EXERCISE REQUIREMENTS>
Reproduce word for word the lines between those holding "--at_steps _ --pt" and "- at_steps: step", inclusive, and nothing else from the data below.

RECORDED DATA>

• • • •

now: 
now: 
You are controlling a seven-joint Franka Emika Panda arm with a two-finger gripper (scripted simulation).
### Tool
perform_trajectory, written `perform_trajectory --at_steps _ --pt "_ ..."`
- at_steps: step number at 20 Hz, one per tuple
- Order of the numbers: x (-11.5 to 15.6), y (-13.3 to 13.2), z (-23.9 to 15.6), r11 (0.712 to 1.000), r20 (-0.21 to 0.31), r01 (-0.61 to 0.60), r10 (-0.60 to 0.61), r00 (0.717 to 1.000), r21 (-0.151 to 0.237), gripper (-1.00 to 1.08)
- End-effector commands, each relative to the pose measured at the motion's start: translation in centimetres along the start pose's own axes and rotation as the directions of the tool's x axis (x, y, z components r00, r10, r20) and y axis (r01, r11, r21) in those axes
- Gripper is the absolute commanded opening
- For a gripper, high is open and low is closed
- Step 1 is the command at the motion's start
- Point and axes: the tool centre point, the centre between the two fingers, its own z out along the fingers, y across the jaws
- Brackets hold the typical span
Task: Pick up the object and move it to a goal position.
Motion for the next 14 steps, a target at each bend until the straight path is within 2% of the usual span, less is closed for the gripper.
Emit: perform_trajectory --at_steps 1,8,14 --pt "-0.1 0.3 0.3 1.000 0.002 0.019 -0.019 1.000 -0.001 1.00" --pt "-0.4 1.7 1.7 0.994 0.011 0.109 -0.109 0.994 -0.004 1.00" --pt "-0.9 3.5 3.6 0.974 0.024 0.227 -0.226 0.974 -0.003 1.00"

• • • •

TASK ANSWER>
perform_trajectory, written `perform_trajectory --at_steps _ --pt "_ ..."`
- at_steps: step number at 20 Hz, one per tuple

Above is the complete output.